Perpanjangan PPKM ini diharapkan bisa menurunkan BOR RS rujukan Covid-19 sehingga tidak terjadi stagnasi atau antrean pasien untuk mendapatkan ruang perawatan. Covid-19 merupakan penyakit yang menyerang sistem pernapasan sehingga memerlukan penanganan yang cepat selain harus tepat.
Tingkat kematian Covid-19 di Sidoarjo per Selasa ini mencapai 555 orang secara kumulatif atau sebesar 6,3 persen dari total kasus 8.790.
Komandan Kodim 0816 Sidoarjo Kolonel Iwan Nusi mengatakan, selain membatasi kegiatan masyarakat dengan melarang PKL berjualan, upaya mengendalikan sebaran Covid-19 juga akan ditempuh dengan meningkatkan kepatuhan terhadap penerapan protokol kesehatan melalui operasi yustisi. Operasi melibatkan tim gabungan Polri, TNI, dan Pemkab Sidoarjo.
”Sasaran operasi yustisi ini diperluas, terutama di wilayah perbatasan dengan Surabaya, Mojokerto, dan Gresik karena disinyalir tingkat kepatuhan masyarakat di sana masih longgar,” ujar Iwan Nusi.
Selain menyasar area perbatasan, operasi yustisi yang sebelumnya banyak digelar di jalan utama juga diperluas di perkampungan penduduk, terutama yang risiko sebaran Covid-19 masih tinggi. Daerah dengan risiko sebaran penyakit tinggi itu ditandai dengan status zona merah.

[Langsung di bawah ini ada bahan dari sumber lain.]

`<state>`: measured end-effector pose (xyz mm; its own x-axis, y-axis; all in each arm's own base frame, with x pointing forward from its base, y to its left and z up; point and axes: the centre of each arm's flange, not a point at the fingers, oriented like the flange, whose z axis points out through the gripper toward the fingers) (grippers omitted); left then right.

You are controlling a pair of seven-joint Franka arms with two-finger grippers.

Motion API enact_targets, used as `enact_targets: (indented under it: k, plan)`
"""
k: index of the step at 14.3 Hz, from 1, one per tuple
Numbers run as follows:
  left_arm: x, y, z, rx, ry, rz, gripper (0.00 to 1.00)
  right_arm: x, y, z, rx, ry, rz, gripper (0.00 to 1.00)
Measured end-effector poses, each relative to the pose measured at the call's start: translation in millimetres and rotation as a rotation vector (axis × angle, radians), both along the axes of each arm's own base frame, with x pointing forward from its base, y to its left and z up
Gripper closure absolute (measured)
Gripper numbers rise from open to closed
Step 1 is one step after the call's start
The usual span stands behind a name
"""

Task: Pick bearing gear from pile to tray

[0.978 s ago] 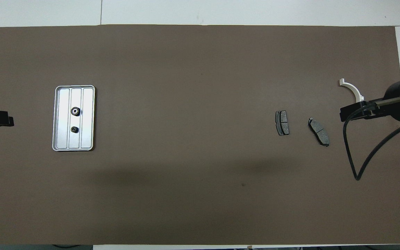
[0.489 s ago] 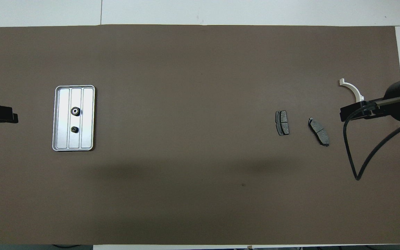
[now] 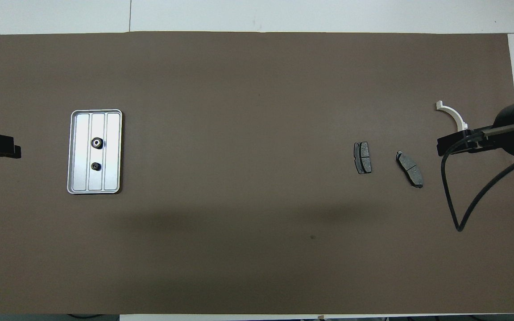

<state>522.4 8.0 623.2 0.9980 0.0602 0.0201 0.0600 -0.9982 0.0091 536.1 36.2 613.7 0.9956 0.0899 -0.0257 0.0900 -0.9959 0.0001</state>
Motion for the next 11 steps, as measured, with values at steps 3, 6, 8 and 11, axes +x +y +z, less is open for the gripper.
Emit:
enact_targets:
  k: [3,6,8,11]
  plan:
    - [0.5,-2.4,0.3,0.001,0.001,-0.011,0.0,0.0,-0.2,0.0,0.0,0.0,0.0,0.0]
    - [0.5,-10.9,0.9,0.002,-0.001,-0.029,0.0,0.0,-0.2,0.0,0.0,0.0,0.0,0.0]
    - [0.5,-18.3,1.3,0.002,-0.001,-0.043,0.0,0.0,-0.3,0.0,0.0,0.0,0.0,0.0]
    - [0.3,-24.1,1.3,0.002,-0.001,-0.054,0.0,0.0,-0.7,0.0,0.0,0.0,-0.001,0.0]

Iwan Nusi menambahkan kualitas dan intensitas operasi yustisi akan ditingkatkan agar hasilnya lebih optimal. Berdasarkan hasil evaluasi PPKM periode pertama, dalam 10 hari terjaring 860 pelanggar prokes. Hal itu menandakan masih ada kecenderungan masyarakat mengabaikan penerapan protokol kesehatan terutama memakai masker dengan benar.

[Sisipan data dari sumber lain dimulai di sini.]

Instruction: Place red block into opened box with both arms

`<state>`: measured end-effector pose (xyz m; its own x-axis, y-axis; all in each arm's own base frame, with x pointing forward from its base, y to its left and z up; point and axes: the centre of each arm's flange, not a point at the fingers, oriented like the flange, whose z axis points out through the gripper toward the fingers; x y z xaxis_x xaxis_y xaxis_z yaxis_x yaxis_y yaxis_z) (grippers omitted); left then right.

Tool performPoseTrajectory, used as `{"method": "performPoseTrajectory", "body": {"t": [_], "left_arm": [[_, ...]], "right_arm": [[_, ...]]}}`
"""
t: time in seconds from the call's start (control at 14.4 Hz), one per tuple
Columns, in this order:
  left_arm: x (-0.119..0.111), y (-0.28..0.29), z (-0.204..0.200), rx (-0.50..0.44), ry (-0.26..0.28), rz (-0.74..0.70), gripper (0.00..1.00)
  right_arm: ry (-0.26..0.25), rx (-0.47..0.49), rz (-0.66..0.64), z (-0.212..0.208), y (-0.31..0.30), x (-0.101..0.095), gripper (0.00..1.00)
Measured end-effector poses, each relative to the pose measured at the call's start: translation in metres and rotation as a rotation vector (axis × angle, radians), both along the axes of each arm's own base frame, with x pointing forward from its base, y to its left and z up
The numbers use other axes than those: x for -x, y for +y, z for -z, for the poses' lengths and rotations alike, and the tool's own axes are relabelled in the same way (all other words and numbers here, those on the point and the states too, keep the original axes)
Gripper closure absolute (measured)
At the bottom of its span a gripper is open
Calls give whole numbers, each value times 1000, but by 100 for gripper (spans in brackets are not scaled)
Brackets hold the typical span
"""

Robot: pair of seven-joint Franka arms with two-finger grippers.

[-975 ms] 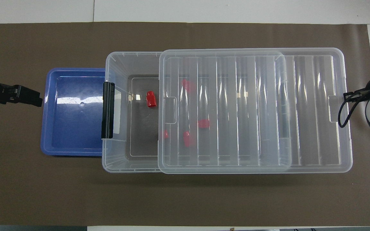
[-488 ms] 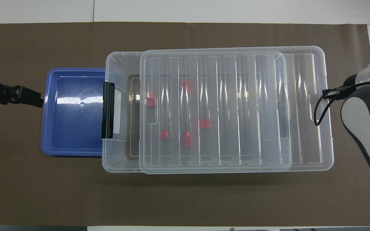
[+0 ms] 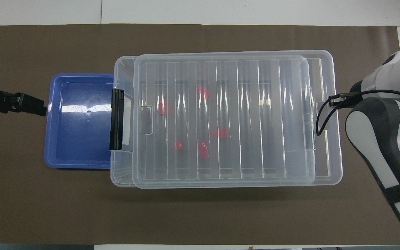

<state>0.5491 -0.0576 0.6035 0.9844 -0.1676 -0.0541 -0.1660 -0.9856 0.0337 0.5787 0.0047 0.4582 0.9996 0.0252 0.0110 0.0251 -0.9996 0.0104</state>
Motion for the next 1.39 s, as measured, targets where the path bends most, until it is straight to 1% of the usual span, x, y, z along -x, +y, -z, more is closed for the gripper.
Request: {"method": "performPoseTrajectory", "body": {"t": [0.7, 1.39], "left_arm": [[0, 0, 0, 0, 0, 0, 0], [0, 0, 0, 0, 0, 0, 0]], "right_arm": [[-4, -2, 13, -2, 31, 1, 99], [-4, -3, 28, -2, 36, 2, 99]]}}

Selain melalui operasi yustisi, sosialisasi protokol kesehatan mencegah sebaran Covid-19 akan melibatkan tokoh agama, tokoh masyarakat, dan tokoh pemuda. Harapannya mereka lebih mudah melakukan pendekatan dan mengajak masyarakat lebih patuh prokes. Sebab, meski vaksinasi mulai berjalan, prokes tetap harus diterapkan secara ketat untuk memerangi pandemi.